The Maine Wire reached out to the DHHS, asking whether any disciplinary action will be taken against Grover, or whether it is acceptable for him to post sexually graphic material while employed by the state.
The department did not respond.
The Maine Wire also reached out for comment from Pamela J. Mayo-Watson, the state employee listed as the sponsor for Grover’s social worker’s license, but she likewise did not respond.
As the DHHS has been promoting Grover through the ranks of child protective services despite his history of pornographic and violent posts, Maine’s Office of Child and Family Services (OCFS) has only grown worse.
[RELATED: Ex-Dem Sen Diamond’s Report Details Mountain of Failures in Maine’s Child Welfare System…]
In 2023, a damning report from Walk-a Mile-in-Their-Shoes (WAMITS) — a non-profit founded by former Democratic state senator Bill Diamond showed failures in the state’s child-welfare system that have caused a significant uptick in deaths among vulnerable children under care of the state.
In 2007, seven children under state child welfare supervision died, in 2022, that number was 28.
That report also found that caseworkers were given insufficient training, and were forced to rely on a “dysfunctional” computer system.
The more recent Child Welfare Ombudsman’s 2024 Annual Report, released in January, found that significant problems persist in the state’s child welfare system.
[RELATED: Maine DHHS “Struggles in Child Welfare Practices” Continue: 2024 Ombudsman’s Report…]
“The systems that surround child welfare are currently unable to support children and families in the way that they should,” the Ombudsman states. “Most urgently, finding a safe place for a child who is unsafe with parents is an unsustainable drain on staff resources.”
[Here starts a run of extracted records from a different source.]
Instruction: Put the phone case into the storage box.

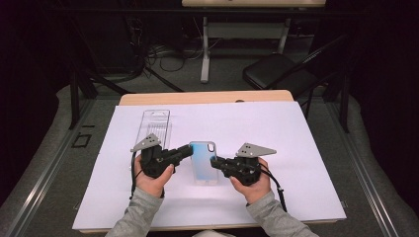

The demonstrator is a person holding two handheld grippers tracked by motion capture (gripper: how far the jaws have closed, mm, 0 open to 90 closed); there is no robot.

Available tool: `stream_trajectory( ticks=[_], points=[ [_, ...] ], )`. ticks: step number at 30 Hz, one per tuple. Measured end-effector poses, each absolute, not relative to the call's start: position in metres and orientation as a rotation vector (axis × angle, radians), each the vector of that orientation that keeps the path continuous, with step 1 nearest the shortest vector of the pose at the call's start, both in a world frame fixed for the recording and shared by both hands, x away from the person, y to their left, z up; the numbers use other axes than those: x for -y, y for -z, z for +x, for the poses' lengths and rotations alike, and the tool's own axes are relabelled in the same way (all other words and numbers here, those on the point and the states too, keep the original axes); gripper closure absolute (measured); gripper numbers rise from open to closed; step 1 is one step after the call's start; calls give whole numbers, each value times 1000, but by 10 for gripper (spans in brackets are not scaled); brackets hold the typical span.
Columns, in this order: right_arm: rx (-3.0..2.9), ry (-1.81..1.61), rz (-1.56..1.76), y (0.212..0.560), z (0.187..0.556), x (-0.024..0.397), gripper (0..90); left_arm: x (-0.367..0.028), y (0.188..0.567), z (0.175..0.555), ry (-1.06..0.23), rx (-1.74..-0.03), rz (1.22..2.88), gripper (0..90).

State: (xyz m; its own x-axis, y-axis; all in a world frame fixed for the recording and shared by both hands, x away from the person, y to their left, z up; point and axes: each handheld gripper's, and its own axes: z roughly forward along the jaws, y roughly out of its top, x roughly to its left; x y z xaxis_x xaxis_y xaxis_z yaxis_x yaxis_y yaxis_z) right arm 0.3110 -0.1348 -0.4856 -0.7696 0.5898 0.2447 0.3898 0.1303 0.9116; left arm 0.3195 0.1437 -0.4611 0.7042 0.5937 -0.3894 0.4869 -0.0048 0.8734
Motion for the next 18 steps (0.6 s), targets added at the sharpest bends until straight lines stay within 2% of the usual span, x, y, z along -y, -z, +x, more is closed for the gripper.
stream_trajectory(
  ticks=[18],
  points=[
    [-2223, -1717, 982, 486, 312, 135, 820, -143, 460, 318, -119, -900, 1644, 840]
  ],
)
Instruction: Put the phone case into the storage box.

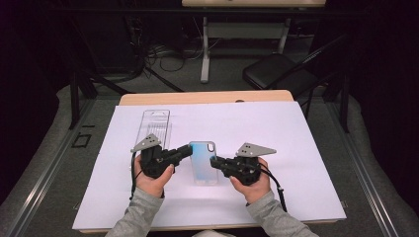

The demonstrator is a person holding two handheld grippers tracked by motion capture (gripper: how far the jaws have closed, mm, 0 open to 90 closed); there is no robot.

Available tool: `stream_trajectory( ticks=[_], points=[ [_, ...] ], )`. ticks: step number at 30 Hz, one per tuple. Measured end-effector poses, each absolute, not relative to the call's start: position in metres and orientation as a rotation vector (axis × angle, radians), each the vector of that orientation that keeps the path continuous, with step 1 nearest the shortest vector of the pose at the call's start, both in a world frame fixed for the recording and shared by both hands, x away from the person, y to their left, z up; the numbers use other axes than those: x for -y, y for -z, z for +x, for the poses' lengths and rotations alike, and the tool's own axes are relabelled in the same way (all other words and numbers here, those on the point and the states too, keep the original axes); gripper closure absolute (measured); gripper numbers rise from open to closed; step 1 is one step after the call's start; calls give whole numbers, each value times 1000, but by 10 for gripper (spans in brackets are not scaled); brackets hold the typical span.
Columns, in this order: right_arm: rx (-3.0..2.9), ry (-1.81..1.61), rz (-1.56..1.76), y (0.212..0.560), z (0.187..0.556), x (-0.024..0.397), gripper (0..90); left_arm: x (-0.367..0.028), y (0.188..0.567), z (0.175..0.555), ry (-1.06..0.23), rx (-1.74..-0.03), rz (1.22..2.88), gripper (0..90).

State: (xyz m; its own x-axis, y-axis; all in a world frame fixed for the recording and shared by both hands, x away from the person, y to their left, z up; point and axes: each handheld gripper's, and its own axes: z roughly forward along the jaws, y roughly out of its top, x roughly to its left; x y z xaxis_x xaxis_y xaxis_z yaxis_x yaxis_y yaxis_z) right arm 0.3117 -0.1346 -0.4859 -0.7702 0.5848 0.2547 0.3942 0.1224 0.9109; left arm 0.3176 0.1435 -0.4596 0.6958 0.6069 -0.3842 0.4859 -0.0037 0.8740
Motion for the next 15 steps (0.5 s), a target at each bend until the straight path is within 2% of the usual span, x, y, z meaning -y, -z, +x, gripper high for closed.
stream_trajectory(
  ticks=[15],
  points=[
    [-2221, -1734, 983, 485, 311, 134, 819, -143, 458, 315, -138, -914, 1636, 845]
  ],
)
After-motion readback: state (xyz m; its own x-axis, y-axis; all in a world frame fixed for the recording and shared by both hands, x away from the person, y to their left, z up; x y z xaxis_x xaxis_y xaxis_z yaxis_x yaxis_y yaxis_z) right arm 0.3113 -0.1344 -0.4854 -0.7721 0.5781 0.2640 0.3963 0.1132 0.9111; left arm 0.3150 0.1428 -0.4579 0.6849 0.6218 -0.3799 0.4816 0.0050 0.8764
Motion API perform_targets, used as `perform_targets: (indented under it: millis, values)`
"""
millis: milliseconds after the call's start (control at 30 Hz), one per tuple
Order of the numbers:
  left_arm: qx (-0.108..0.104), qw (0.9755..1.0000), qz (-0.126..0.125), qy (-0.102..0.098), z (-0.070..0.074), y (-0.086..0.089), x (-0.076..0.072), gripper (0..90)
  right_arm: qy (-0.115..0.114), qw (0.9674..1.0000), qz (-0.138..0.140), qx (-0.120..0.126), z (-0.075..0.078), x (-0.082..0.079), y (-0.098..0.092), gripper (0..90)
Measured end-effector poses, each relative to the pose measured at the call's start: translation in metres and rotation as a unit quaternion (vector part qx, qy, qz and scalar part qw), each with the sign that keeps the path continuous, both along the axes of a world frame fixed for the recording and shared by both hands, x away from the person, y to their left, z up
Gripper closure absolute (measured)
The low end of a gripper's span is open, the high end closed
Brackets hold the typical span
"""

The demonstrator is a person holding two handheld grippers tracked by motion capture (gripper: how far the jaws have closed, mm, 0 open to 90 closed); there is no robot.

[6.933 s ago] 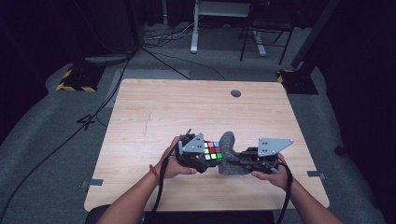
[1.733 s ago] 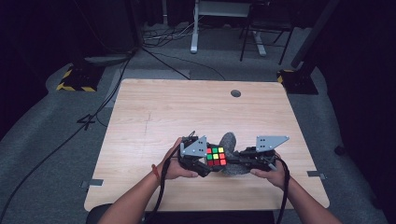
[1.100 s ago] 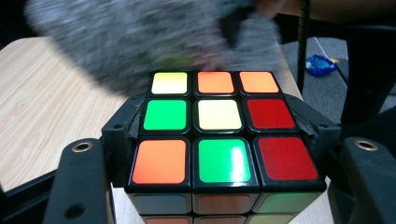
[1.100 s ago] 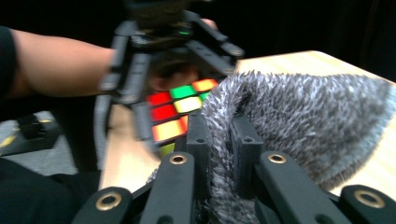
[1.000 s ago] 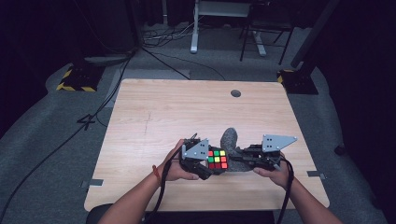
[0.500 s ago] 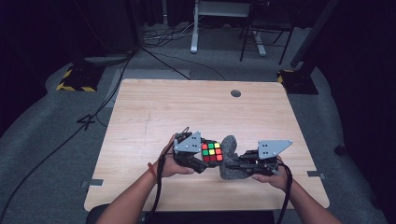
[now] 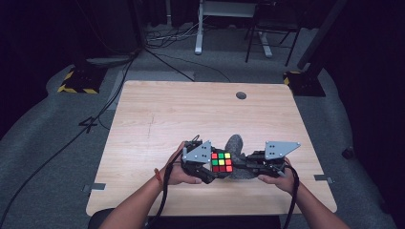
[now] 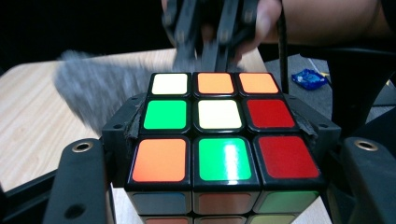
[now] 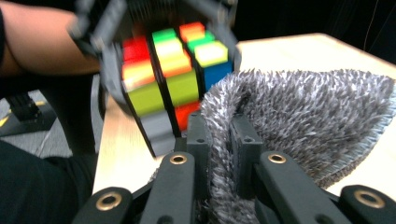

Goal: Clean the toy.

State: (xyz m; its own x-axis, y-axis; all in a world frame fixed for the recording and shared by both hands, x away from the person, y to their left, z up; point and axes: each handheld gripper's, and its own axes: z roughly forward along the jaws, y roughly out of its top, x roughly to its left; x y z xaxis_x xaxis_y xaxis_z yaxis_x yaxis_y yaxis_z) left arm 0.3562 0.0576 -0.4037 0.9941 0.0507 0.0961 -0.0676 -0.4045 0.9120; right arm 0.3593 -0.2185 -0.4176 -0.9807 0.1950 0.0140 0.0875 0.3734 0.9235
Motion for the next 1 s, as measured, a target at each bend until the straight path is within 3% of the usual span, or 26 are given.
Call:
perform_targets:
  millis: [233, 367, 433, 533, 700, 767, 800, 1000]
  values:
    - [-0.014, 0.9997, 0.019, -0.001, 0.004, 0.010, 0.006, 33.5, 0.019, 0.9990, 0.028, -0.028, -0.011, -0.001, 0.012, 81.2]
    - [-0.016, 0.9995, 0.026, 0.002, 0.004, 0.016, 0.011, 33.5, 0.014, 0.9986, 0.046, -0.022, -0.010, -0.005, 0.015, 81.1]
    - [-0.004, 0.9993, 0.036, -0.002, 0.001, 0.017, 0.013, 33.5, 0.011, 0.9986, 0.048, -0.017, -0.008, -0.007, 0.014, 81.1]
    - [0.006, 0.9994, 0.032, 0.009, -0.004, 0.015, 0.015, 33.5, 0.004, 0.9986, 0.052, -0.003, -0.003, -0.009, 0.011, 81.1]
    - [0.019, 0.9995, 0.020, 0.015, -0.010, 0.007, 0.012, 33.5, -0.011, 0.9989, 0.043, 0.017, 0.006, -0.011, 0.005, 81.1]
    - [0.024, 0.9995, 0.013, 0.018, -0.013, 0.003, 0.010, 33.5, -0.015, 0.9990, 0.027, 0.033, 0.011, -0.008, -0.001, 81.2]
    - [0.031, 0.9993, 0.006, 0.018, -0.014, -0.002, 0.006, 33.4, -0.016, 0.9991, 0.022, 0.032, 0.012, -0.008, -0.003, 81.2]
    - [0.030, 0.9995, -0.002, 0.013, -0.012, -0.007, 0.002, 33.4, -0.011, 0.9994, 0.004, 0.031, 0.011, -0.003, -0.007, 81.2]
Over half of the child protective cases reviewed by the Obudsman in 2024 had substantial issues with “deviation from best practices, adherence to policy, or both that had a material effect on the safety and best interests of the children, or rights of the parents.”
Serious issues with the OCFS led 145 child welfare caseworkers to pen a letter of no-confidence in OCFS director Bobbi Johnson, demanding that she be replaced.
Gov. Mills denied the allegations against Johnson, and she remains as OCFS director.